#### [Exercise objective]
Within these records, how many lines hold "from"? Give the number alone.
BEGIN Dataset extract
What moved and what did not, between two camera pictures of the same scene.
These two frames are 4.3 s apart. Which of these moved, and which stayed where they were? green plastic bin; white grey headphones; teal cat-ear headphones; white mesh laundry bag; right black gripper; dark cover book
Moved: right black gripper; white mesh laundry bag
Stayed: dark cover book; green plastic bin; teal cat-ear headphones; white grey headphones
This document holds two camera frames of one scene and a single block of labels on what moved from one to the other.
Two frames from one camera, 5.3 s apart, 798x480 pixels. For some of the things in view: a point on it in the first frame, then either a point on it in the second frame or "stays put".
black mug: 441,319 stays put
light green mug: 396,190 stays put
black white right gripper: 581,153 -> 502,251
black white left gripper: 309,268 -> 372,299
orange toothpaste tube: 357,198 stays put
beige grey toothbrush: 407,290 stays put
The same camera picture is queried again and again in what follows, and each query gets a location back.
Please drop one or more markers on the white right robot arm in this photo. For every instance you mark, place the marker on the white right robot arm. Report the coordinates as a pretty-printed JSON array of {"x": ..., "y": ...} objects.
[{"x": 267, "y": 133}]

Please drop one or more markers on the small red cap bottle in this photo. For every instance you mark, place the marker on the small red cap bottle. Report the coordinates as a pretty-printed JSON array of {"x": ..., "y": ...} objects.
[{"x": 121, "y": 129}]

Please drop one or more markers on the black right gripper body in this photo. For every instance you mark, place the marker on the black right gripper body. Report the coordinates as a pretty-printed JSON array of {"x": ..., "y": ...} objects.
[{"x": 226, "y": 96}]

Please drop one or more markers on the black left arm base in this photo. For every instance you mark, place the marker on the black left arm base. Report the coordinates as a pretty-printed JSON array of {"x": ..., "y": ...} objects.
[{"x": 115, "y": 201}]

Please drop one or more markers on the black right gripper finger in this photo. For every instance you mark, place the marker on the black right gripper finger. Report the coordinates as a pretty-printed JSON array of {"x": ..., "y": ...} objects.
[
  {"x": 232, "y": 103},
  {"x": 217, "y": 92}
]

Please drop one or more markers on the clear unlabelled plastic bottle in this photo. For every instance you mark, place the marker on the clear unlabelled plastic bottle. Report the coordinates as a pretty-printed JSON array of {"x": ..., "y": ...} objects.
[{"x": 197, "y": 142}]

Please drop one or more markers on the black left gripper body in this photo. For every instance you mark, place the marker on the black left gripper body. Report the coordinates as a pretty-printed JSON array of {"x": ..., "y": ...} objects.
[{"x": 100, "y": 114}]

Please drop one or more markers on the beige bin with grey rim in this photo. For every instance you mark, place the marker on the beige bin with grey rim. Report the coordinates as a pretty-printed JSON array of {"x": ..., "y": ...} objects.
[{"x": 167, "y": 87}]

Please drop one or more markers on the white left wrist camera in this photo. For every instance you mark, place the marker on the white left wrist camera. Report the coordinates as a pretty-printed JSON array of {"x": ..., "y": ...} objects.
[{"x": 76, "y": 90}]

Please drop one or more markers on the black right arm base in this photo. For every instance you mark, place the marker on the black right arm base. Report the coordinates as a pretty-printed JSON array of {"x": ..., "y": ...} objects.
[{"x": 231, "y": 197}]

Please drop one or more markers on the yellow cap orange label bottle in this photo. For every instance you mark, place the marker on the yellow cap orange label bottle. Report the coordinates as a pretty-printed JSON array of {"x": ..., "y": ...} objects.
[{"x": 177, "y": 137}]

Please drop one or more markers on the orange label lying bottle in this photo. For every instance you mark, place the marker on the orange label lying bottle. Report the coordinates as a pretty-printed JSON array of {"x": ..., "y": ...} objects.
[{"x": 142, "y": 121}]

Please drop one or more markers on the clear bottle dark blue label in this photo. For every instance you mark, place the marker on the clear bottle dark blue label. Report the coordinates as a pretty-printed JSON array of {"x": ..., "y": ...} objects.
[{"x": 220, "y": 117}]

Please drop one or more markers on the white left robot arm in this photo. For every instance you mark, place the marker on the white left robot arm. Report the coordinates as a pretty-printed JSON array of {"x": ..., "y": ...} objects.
END Dataset extract
#### [Your response]
2